Assignment:
All that is wanted is the exact text of each line from the one with "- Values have" to the close of the listing, ends included.

Data provided:
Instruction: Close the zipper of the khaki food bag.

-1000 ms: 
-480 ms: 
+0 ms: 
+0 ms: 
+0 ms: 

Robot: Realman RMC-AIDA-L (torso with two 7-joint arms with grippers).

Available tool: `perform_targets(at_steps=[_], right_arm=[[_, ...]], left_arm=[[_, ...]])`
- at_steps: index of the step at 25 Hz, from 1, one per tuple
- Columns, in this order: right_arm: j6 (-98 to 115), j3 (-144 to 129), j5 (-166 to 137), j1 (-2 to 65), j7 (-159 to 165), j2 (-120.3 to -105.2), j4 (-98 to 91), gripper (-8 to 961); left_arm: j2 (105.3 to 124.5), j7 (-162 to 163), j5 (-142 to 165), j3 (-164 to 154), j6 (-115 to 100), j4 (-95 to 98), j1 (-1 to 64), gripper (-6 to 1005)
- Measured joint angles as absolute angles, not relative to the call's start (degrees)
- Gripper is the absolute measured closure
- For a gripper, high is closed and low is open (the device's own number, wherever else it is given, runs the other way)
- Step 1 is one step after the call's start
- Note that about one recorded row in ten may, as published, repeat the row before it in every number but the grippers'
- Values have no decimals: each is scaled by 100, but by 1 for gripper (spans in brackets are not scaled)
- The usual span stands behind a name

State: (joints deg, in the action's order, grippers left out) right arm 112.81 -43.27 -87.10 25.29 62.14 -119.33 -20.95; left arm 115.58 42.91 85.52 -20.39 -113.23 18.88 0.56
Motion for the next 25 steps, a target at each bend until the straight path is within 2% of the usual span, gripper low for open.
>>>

Exercise answer:
- Values have no decimals: each is scaled by 100, but by 1 for gripper (spans in brackets are not scaled)
- The usual span stands behind a name

State: (joints deg, in the action's order, grippers left out) right arm 112.81 -43.27 -87.10 25.29 62.14 -119.33 -20.95; left arm 115.58 42.91 85.52 -20.39 -113.23 18.88 0.56
Motion for the next 25 steps, a target at each bend until the straight path is within 2% of the usual span, gripper low for open.
>>>

This is the complete answer.